Guitarist Jimmy Herring and bassist Victor Wooten are like a couple of runaways on a wild adventure. Both are working with respective namesake bands while their primary gigs are on hiatus, and in both cases, Herring and Wooten are using the opportunity to expand their already considerable talents.
The Victor Wooten Band and the Jimmy Herring Band join forces Wednesday night at the Wilbur Theatre in Boston.
Wooten comes armed with not one but two records. “Words and Tones” is a funky, R&B-leaning collection of songs showcasing female singers, a departure from the instrumental work Wooten is best known for as a member of Bela Fleck and the Flecktones. “Sword and Stone” (move those s’s around in the album titles and you get a sense of the wordplay Wooten enjoys on the vocal album) is an instrumental outing, but still not in the vein of a banjo-fueled Flecktones project.
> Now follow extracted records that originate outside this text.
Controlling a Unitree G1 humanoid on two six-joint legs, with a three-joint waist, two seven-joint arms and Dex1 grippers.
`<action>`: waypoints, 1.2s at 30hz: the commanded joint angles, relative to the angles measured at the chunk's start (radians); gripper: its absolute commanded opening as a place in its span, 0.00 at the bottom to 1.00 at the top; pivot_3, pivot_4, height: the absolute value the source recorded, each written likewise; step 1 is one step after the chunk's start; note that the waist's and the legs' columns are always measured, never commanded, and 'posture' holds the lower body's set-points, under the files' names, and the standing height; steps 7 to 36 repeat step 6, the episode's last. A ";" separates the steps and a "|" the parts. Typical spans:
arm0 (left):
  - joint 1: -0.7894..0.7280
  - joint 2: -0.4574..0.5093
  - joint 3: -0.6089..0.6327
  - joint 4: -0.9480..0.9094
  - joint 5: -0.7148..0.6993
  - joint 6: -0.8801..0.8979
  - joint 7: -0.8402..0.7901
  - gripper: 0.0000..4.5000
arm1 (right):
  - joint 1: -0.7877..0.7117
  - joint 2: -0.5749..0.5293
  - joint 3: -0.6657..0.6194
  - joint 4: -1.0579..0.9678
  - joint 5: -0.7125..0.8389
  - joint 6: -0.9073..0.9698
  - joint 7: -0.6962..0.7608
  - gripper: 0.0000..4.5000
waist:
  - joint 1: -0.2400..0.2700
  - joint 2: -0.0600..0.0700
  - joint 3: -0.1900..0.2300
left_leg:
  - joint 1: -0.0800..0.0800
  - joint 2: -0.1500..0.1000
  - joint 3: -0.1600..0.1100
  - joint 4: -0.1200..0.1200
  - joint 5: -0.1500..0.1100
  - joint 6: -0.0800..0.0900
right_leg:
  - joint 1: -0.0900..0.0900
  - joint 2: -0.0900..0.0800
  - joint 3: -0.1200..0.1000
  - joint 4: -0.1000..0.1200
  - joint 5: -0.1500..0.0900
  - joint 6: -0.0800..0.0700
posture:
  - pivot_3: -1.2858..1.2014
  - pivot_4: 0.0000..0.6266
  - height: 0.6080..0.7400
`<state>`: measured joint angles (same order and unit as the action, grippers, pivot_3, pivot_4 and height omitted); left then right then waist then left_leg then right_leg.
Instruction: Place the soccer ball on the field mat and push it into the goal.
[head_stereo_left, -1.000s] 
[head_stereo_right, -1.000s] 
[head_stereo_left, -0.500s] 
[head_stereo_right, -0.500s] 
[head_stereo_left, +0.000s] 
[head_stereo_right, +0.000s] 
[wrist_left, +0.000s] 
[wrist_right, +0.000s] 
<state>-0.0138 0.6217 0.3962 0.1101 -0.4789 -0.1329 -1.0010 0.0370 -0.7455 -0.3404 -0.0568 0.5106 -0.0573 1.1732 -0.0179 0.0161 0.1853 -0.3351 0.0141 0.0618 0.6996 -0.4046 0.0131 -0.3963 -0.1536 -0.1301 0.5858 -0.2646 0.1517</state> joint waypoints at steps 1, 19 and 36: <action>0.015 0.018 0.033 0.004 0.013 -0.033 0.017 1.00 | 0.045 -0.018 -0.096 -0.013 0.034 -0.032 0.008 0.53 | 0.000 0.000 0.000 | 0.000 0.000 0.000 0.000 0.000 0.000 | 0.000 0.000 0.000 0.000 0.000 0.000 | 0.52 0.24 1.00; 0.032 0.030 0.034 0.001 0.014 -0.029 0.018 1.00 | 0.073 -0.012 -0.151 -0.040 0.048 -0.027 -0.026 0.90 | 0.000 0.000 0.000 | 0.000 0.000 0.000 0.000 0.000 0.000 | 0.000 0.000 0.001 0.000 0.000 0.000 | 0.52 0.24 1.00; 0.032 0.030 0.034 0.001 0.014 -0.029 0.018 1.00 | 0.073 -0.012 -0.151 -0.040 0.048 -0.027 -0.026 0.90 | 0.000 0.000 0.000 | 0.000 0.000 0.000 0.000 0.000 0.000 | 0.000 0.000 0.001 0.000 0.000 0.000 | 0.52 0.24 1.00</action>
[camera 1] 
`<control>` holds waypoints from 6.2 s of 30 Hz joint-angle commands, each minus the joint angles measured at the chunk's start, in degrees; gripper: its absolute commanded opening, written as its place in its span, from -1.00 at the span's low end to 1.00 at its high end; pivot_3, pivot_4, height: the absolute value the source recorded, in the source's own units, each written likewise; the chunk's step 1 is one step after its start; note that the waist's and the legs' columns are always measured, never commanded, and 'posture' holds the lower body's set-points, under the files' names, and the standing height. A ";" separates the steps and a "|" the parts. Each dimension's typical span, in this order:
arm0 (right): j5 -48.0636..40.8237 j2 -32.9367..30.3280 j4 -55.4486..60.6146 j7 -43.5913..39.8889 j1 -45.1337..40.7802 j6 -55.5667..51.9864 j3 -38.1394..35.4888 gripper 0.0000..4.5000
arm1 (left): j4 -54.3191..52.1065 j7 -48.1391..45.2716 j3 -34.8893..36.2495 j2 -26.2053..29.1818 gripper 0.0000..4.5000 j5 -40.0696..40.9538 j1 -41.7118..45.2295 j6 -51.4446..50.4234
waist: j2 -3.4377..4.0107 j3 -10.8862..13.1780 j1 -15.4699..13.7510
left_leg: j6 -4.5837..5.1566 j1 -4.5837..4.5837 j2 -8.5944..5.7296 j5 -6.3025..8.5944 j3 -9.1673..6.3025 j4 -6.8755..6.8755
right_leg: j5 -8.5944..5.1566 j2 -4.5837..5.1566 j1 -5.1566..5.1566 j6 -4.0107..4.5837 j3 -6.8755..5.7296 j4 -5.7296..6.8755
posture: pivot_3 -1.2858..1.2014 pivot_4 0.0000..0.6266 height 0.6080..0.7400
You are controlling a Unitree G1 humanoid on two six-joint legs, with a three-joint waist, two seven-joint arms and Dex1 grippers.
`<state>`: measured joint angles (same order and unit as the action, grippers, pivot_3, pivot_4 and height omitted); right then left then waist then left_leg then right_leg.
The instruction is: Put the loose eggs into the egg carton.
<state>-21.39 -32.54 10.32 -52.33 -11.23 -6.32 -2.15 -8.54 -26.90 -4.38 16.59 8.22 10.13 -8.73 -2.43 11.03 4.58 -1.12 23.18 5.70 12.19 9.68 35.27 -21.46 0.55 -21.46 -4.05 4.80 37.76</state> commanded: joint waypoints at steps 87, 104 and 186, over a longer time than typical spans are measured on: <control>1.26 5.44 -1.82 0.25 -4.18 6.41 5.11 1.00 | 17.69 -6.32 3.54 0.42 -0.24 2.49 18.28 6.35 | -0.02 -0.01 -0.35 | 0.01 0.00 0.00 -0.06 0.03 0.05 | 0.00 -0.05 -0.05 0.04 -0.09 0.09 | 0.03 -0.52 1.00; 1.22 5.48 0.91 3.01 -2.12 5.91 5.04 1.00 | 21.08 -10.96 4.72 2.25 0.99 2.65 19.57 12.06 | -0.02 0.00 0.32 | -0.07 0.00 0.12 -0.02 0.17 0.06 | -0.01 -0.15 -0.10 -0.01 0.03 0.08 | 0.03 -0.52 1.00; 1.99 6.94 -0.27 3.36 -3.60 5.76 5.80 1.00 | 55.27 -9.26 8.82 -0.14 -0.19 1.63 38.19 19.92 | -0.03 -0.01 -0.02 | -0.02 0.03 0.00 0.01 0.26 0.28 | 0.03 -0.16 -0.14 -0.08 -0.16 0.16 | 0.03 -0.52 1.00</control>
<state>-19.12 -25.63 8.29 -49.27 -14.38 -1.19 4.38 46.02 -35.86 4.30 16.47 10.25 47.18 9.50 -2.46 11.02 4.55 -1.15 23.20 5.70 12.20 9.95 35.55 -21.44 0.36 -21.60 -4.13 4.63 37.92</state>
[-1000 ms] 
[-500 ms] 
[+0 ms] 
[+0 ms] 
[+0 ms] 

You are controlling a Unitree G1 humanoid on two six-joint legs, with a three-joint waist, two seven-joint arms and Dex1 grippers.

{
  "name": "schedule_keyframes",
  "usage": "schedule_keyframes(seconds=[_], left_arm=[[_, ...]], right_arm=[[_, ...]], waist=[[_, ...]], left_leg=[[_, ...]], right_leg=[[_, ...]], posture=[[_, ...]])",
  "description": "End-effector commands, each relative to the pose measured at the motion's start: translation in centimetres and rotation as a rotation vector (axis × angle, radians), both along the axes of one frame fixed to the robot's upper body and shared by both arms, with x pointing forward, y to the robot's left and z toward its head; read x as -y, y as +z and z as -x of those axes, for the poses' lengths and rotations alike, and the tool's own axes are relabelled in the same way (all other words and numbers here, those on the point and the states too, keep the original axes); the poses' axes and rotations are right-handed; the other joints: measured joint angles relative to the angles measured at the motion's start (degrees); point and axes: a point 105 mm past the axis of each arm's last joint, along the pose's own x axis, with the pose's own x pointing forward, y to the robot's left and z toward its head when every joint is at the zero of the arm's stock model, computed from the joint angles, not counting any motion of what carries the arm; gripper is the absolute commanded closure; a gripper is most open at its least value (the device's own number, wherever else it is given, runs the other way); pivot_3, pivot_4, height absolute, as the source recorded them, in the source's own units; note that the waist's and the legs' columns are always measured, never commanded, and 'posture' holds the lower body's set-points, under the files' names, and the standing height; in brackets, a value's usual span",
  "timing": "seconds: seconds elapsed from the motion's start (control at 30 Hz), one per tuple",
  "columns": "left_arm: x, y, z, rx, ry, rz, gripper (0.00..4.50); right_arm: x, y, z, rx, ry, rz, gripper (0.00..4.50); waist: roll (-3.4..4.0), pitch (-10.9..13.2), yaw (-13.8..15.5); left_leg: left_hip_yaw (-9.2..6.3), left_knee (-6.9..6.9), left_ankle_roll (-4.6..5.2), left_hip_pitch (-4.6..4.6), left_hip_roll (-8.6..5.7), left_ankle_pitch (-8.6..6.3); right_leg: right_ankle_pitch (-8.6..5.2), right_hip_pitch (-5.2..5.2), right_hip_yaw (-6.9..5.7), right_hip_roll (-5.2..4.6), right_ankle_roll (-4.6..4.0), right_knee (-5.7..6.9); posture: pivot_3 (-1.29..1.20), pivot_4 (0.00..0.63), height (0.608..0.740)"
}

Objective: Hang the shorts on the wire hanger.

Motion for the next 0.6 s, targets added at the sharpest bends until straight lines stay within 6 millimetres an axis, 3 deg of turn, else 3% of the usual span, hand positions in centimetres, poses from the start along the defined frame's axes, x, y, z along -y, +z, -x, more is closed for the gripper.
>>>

Some songs appear on both releases but typically emphasize different textures in their different settings.
Herring, who joined Widespread Panic in 2006 after stints with the Allman Brothers Band, Phil Lesh and Friends, and the Dead, took advantage of a break in Panic’s touring schedule to make “Subject to Change Without Notice” (which does feature a cameo from Bela Fleck on banjo).
Herring is once again going an instrumental route, but unlike his 2008 jazz-rock solo debut, “Lifeboat,” the new album focuses on melody, or songs that the guitarist calls “vocal-ish.”
“I just love Jeff Beck and Derek Trucks, how they can make the guitar behave like a singer. It’s in the phrasings and knowing where to take a breath,” Herring explains from a recent tour stop.
But Herring wasn’t keen on “singing” one kind of song. “Subject to Change Without Notice” is a grab bag with such tunes as the Gypsy jazz number “Red Wing Special,” the lofty, majestic grooves of a song called “Aberdeen,” and inventive covers of the Beatles’ “Within You, Without You,” Jimmy McGriff’s soul-jazz bit “Miss Poopie,” and Mahavishnu Orchestra’s “Hope,” which Herring transforms from its original two-minute mantra into a nearly seven-minute spiritual ascension.
“We didn’t intend to make each song a different style, but the people I worked with, we’ve been playing music together for a long time, and we don’t tend to think about labels,” Herring says. “We’ll just say, ‘Let’s play this,’ and if it’s funky or bluesy, it doesn’t matter. It comes down to whether it’s music we like or music we don’t like.”
Drummer Jeff Sipe, whom Herring worked with in the Aquarium Rescue Unit, bassist Neal Fountain, and keyboard player Matt Slocum join Herring on the road as well as anchor the new album, which features many guests.
Herring, who turned 50 this year, says that no matter how far out he and his bandmates can take a song, it all comes back to the quality of the tune.
“When I was growing up, pop music was the Beatles and Led Zeppelin. Those songs were crafted incredibly well. You couldn’t have a hit back then if the song wasn’t really well crafted,” he says.
Speaking of craft, Herring marvels at Wooten’s work, enthusing about all of the little surprises tucked into the bassist’s songs.
“I was listening to a song of his and heard a slide player, but I couldn’t figure out who it was. When I asked him he said, ‘Me.’ Slide bass. That’s new to me,” Herring says.
Wooten plays all sorts of bass guitars on his new records and on stage. His seven-piece band has four certified bassists. But don’t expect a low-end blowout when the group performs at the Wilbur, as everyone also multi-tasks on different instruments. Wooten himself will also be playing guitars and cello. The musicians even change their instruments mid-song.
That fluidity is also part of Wooten’s two records. On the vocal record, Wooten says he let the various singers come up with a lot of the lyrical content that ended up attached to his melodies and rhythms.
“I enjoy performing with a vocalist and just always liked the sound of female vocals. The voice is the greatest thing to accompany. I was really interested here in letting the singers add their ideas to my melodies,” he explains.
Thus, “Words and Tones” has a poetic quality, ranging from Saundra Williams’s dreamy ode to Brooklyn to Divinity Roxx’s harder-edged gospel on “Say Word.”
The virtuoso instrumentalist gives credit to one of his brothers for sparking the idea of exploring the multiplicity of meanings within words and how the Arthurian legend is symbolic of finding hidden meanings.
“Pulling the sword out of the stone is like pulling meaning out of sounds we utter, and there are so many words and meanings within words themselves. Simplicity is simple city. Musically and naturally are music ally and nature ally,” Wooten says.
And for a short time this fall, two musical progressives who don’t necessarily sound very much alike seem like natural allies on the road.